Concurrency

Concurrency is the primary focus for Wget in the 2012 Google Summer of Code project.

Possible projects related to concurrency in Wget include:

Support for downloading multiple resources simultaneously
Support for downloading a single resource from multiple sources simultaneously (download acceleration")
Improvements to the progress-drawing code to support concurrency
Improvements to Wget's code architecture in general, to make it more flexible and adaptable.

Wget's current maintainer, GiuseppeScrivano, has written threads-based code to support downloading multiple files simultaneously, which is an important piece of concurrency support in Wget. The patch for this support may be found here.

However, while support for downloading multiple files simultaneously is essentially done, there isn't yet support for downloading a single file from multiple sources simultaneously. A sensible means of supporting the specification of multiple sources for a single resource, would be FeatureSpecifications/Metalink, a file format and HTTP extension which governs the specification of multiple sources for single resources. Of course, it does not specify how choices are made for how to divide up transmission of a resource across its sources.

In addition, the code for drawing progress bars still only handles a single resource being downloaded from a single source at one time. It's very simplistic drawing code, which simply draws a status line, then issues a carriage return to return the cursor to the beginning of the line, so it can draw a new one over it. Progress bar code that can handle multiple simultaneous transmissions will need to be somewhat sophisticated. Work in this area will probably require the use of curses or termcap/terminfo libraries, and perhaps knowledge of terminal escape sequences.

In addition to progress bar code, there'll be a need to produce sensible logs when multiple sources are involved. Perhaps something similar to the dot-printing method currently in use, but with more symbols than the single dot, to represent the different sources. Or perhaps separate log files for separate connections.

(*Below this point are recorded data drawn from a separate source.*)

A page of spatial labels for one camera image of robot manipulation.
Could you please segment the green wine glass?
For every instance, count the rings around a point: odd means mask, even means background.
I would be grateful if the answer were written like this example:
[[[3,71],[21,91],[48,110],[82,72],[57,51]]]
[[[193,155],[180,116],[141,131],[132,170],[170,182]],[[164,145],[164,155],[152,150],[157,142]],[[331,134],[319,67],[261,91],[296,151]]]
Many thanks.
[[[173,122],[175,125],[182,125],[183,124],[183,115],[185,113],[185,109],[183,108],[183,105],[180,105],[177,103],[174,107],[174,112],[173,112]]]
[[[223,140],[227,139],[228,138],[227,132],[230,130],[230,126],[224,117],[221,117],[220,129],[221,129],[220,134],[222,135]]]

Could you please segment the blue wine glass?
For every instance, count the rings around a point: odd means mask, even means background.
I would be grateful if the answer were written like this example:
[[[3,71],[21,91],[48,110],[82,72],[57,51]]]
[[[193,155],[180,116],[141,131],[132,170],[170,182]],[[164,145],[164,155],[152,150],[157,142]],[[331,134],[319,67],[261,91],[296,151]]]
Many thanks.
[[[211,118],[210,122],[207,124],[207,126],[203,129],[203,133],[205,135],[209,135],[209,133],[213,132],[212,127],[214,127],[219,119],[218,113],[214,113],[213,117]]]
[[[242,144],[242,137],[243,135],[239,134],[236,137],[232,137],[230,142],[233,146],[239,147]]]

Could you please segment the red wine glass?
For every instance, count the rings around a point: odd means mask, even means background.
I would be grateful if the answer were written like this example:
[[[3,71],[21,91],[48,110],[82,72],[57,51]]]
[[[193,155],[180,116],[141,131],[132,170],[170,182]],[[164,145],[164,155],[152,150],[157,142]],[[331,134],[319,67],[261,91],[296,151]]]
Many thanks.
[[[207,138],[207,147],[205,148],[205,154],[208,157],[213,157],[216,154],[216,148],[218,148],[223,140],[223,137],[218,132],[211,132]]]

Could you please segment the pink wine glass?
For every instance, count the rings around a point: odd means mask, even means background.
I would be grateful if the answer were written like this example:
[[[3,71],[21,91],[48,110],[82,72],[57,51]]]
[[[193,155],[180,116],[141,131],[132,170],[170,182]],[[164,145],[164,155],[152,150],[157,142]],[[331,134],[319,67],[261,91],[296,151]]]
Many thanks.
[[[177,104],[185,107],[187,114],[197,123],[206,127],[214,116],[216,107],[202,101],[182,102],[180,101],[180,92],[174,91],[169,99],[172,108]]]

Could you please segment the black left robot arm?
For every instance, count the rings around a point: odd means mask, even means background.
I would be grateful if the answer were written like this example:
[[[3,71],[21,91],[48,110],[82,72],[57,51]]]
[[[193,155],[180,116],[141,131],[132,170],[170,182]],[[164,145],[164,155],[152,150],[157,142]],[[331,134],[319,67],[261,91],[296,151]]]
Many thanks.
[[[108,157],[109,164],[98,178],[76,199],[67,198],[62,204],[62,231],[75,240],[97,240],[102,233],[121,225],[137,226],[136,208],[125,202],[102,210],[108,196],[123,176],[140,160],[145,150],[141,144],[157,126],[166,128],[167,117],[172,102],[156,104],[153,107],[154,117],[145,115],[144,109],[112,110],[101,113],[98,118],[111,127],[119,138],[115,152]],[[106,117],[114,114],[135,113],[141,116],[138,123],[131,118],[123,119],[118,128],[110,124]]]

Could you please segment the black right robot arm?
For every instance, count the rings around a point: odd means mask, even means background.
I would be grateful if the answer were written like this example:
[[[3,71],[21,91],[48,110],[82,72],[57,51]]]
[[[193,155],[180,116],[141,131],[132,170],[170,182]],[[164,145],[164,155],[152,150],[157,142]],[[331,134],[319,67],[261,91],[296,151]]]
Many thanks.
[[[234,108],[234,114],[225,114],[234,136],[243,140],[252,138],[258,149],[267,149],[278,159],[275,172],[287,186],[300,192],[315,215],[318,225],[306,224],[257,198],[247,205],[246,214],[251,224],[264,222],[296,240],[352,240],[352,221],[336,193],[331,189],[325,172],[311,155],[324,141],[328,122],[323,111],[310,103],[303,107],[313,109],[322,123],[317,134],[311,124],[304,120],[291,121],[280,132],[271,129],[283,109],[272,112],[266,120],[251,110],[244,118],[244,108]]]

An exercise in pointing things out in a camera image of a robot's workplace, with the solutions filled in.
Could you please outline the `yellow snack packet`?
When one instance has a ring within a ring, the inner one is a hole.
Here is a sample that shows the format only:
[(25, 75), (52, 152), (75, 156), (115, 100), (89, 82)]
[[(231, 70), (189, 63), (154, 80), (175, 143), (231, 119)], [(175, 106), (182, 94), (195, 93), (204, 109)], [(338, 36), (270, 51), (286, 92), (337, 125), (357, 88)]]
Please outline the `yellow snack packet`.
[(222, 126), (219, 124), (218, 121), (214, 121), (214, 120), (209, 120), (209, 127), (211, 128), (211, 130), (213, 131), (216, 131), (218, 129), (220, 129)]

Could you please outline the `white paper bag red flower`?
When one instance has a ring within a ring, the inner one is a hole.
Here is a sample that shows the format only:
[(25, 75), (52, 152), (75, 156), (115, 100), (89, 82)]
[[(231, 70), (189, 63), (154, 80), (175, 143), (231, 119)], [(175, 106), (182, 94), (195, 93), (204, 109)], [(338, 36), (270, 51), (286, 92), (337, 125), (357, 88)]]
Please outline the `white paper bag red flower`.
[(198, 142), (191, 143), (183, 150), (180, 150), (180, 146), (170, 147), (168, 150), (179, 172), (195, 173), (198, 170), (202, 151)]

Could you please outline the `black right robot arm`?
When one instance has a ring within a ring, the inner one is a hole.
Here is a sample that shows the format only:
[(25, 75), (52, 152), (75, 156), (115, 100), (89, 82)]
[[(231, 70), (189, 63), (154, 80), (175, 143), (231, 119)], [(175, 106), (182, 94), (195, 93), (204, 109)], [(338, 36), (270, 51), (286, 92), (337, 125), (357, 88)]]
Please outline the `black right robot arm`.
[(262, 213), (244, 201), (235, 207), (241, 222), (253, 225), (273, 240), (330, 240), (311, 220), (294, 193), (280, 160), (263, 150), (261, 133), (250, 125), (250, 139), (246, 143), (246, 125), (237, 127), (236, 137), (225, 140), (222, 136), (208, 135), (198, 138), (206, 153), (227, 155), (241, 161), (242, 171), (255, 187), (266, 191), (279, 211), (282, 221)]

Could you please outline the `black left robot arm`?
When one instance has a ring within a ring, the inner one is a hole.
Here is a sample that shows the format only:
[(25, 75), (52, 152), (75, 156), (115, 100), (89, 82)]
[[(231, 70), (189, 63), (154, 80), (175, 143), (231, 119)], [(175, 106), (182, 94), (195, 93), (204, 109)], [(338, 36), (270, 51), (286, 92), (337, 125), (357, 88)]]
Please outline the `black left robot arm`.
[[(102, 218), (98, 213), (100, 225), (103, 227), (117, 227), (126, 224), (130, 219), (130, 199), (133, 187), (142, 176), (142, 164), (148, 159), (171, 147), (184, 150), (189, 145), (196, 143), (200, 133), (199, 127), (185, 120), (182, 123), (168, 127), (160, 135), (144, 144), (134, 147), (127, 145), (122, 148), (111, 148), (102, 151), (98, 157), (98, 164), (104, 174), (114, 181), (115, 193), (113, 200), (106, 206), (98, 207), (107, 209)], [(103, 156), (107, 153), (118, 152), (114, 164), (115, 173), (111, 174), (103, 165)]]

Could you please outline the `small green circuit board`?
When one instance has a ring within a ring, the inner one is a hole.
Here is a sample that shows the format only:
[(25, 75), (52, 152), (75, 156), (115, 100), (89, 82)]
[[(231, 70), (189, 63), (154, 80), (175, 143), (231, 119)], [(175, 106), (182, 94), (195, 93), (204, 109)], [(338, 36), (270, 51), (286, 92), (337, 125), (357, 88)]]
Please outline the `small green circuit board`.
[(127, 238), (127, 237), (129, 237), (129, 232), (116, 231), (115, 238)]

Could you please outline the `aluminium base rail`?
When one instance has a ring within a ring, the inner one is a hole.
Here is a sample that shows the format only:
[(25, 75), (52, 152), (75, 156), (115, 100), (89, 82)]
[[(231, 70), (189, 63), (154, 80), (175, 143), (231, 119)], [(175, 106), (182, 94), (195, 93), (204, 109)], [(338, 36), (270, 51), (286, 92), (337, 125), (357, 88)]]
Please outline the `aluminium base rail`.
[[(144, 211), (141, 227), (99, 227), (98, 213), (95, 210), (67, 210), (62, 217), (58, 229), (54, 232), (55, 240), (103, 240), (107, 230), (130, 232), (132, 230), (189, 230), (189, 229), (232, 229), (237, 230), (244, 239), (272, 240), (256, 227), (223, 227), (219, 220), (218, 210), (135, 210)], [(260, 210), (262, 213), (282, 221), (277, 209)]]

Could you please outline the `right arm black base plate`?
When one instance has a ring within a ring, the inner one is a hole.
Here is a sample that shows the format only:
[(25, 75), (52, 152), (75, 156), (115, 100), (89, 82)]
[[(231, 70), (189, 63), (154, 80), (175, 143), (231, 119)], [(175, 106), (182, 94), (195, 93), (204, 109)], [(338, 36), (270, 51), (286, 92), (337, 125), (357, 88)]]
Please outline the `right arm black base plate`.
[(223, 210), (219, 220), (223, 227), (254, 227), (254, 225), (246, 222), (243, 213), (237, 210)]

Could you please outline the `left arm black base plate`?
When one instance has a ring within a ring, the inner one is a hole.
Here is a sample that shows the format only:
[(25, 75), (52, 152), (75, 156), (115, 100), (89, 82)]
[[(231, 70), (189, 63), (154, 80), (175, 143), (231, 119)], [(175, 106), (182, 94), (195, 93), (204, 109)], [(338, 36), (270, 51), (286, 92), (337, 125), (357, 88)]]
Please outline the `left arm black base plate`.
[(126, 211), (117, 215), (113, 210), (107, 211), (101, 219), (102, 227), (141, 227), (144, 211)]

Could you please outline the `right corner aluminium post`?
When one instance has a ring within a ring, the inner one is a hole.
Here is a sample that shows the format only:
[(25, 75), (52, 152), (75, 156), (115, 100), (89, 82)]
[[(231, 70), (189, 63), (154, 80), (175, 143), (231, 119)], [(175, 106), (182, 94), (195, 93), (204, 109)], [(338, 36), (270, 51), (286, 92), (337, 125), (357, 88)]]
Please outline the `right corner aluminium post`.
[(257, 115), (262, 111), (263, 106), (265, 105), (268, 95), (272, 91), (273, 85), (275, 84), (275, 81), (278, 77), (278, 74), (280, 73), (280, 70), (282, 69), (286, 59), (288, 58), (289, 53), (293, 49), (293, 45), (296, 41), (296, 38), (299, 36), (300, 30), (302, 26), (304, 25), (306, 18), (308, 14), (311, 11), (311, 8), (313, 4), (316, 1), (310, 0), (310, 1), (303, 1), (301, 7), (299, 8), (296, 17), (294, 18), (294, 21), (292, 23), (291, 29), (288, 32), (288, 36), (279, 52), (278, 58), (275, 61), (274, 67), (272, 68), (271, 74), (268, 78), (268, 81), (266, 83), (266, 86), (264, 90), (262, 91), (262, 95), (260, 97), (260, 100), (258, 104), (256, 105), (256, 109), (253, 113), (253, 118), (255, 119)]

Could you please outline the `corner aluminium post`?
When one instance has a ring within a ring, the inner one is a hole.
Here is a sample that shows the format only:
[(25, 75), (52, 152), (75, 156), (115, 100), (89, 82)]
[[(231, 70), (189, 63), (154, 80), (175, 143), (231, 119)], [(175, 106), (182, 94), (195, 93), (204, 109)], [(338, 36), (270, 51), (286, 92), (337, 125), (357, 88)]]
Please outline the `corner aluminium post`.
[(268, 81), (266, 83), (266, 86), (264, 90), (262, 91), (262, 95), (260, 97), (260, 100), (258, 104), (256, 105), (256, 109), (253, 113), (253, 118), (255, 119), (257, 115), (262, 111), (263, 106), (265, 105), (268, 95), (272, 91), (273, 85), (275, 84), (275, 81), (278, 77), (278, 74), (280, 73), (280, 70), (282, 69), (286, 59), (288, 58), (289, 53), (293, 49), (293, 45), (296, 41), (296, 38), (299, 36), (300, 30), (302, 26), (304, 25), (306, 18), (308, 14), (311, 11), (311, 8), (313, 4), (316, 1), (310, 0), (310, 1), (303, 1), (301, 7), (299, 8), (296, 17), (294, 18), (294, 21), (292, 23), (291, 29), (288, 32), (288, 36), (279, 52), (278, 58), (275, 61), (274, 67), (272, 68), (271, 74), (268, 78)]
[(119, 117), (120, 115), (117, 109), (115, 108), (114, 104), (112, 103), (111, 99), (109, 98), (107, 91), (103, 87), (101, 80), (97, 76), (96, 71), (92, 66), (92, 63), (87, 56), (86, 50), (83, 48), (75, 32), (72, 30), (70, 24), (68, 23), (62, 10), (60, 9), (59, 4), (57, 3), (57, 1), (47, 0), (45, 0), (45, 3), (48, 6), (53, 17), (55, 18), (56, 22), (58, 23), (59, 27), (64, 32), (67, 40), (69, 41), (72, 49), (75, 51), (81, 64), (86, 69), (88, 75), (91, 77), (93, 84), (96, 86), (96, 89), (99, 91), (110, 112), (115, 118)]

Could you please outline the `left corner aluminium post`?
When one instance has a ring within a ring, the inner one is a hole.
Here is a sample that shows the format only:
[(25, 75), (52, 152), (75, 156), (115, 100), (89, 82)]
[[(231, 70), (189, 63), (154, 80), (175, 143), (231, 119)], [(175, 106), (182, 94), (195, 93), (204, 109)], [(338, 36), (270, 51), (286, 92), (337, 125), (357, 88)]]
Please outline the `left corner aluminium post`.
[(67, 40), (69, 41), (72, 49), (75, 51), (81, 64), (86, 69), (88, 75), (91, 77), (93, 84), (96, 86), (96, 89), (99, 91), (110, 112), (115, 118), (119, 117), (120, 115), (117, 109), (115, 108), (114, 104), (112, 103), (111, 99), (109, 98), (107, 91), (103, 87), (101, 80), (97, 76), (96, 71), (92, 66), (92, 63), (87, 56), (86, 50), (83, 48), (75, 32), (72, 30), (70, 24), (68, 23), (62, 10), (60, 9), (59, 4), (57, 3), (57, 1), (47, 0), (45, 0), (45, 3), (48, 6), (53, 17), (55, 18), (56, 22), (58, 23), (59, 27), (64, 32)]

Many areas of Wget's source code are large, bloated, handle too many responsibilities, retain too much knowledge about implementation particulars, and can't be easily changed or adapted to deal with new requirements. This was a primary reason for the choice to support multiple simultaneous transmissions via threads, rather than asynchronous I/O. But even if support is never changed from threads to async I/O, it would be of great value to clean up Wget's code; to split apart the behemoth functions into smaller, more manageable chunks of code, and to partition knowledge and responsibilities better, so that changing implementations only requires changes to code that directly deals with the matters involved, rather than changing it in a hundred places.